High up in the air in a Financial District office building, down on Maiden Street, a street name I’d never heard before that’s now, and ever after, a personal favorite, I roamed from booth to booth with Sophie and Sara. This was a couple weeks ago now, near the start of the month, when Sara asked us to join her to this book fair. The coolest girl we know, her invitation didn’t disappoint. “Madonna,” said Sophie, within seconds of us getting to the first booth, directing my attention to her 1985 cover issue of SPIN with a $100 price tag. All told, that was on the cheaper end for this huge array of art books and magazines. All of them phenomenal, all of them out of my budget. But browsing was pleasure enough. Sophie told us about applying to graduate programs and I felt a new pang in my heart with each announcement of every faraway school. Asking Sara if she’s got anything cooking, she shared her idea for a photo series of some men we all know, hard at work. And then, meeting their equally expectant looks, it was my turn. Both of them knew what was going on. That Austin and I are back in each other’s lives. After almost a year of no contact, of boundaries compromised then respected then compromised once again, Austin and I are speaking. Once or twice a week, we even hang out. In the most literal sense of the term, we are seeing each other. And Sara was among the very first to know. She had to be. Now, and then, and every other moment that came before, she’s been rooting for this. Or, I suppose, rooting for me. But knowing what’s in my heart, knowing who was in my heart, there’s really not much difference between the two.

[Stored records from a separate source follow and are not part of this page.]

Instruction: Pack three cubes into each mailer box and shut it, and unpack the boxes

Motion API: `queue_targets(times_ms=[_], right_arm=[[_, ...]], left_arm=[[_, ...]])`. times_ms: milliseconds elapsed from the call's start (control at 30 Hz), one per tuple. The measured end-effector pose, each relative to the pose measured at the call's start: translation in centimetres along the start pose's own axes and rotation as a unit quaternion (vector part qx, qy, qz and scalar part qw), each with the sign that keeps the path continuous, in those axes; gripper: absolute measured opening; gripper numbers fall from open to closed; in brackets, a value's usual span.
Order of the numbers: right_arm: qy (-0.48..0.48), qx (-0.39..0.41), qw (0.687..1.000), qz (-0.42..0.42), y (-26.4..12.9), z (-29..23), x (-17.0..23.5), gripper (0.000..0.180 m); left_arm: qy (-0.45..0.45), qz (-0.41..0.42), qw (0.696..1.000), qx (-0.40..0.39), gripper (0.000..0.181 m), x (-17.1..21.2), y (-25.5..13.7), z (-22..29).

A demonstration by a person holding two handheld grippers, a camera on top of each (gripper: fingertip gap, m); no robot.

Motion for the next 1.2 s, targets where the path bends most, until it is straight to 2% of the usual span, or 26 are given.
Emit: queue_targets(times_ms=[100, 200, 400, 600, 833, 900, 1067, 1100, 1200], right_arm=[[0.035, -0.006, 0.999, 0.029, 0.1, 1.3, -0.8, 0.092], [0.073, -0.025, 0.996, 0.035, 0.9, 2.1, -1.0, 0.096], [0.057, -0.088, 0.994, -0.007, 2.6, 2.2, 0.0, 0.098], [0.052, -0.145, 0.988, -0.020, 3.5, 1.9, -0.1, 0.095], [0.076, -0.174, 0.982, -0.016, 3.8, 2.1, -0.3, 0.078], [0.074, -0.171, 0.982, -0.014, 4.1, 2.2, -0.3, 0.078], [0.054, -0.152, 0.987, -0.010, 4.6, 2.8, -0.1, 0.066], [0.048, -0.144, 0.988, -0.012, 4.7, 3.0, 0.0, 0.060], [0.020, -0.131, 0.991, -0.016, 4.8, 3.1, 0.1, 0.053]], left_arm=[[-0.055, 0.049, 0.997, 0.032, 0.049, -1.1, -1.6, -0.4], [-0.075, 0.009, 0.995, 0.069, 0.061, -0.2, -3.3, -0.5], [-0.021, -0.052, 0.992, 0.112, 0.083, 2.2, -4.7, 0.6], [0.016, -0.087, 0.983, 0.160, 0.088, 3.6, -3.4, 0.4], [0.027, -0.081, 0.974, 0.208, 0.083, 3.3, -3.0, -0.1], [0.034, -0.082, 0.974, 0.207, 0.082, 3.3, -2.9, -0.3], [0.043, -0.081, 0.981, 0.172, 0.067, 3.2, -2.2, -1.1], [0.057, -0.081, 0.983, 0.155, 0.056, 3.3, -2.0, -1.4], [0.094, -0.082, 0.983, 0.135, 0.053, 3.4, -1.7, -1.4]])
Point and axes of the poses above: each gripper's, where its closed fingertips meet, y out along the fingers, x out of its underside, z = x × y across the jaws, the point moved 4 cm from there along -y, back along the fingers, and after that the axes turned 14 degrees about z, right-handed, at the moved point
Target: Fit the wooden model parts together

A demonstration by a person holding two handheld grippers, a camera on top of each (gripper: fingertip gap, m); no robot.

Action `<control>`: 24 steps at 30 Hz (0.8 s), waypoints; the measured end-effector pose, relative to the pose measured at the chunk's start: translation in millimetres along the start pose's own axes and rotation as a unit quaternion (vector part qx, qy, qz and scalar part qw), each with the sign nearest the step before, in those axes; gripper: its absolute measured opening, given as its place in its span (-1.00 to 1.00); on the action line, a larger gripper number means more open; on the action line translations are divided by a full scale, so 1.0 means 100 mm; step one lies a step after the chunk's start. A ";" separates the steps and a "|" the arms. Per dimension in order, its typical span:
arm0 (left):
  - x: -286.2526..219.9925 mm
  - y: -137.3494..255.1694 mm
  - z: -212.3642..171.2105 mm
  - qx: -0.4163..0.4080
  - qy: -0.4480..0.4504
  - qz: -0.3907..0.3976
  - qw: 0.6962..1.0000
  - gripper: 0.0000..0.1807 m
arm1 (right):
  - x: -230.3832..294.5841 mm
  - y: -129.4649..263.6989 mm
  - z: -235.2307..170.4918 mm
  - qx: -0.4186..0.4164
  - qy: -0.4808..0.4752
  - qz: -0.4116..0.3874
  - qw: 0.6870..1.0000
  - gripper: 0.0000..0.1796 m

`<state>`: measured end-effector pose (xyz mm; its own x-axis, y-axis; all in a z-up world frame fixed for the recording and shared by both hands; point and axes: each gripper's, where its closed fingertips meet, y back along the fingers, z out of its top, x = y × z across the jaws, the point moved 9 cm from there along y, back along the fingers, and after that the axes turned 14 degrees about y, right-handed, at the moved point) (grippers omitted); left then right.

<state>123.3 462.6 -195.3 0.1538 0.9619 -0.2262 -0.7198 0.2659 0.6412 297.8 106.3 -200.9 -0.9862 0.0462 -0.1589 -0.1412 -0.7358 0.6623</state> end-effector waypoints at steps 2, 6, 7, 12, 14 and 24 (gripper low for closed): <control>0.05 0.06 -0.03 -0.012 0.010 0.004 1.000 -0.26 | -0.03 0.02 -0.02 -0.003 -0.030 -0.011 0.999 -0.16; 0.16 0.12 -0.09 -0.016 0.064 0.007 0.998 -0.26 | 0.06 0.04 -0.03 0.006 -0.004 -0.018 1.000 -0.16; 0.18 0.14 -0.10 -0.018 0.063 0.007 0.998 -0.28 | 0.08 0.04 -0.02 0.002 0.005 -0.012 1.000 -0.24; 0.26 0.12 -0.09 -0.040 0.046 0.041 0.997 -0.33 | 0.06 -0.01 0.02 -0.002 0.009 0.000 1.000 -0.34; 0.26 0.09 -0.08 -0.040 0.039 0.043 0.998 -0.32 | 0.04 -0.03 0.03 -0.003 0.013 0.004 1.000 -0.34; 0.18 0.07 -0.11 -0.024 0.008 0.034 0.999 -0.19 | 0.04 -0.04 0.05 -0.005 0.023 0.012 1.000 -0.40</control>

Standing still amidst this downtown crowd, in this carousel of big pants and tiny sneakers, I told Sophie and Sara about the tests that lay ahead of me. On Halloween at Kiera’s, but first at a housewarming that very next week, Austin and I would step back out into the world, together, kind of. I feared true panic would pierce the eyes of all my fellow partygoers at this housewarming just as soon as Brian the Crazy Ex-Boyfriend came a-knocking but Austin said not to worry. Assuring me most everybody there was already in the know. Whatever that “know” entails. Not planning to show up together to these parties, Austin and I, in every way imaginable, would be coming from two different places. And even once we were crammed into those one-bedroom house parties, for all I know, the two of us still might feel as far away from each other as Ridgewood from Clinton Hill. Just two people with a lot of history, sharing in a tentative present, all the while averting our eyes from that still uncertain future. With the stakes further heightened by the setting of these outings. Parties. Our perpetual argument, in the way that most every couple has a perpetual argument, always had to do with us being out for dinner with friends, or at a bar, or at parties most of all, where I felt like he was shining so brightly without ever noticing that I was retreating, silently and sullenly, into the darkest reaches of myself. I had a lot to prove this month. With experience all her own, and with so much care, enough care to bowl me over, Sara said, “Okay, what you need? Is a gameplan. Every possible scenario, write it out. Like, pen and paper write it out. He spends the whole time right next to you, or he talks to other people all night, or he leaves you for a little bit but keeps making his way back, whatever, write out how you’re gonna deal. How, no matter what, you’re gonna stay cool. Even if it’s just telling yourself, like, I hear you, sis, but we can’t go there right now, okay, so let’s just talk later.” And as Sara did the talking, Sophie spoke volumes. Sophie, miraculous and reverent Sophie, had the weight of the world silently on her brow. Which isn’t to say I felt judged, or that I was disappointing her, not at all. Looking at Sophie looking at me, it felt like a prayer.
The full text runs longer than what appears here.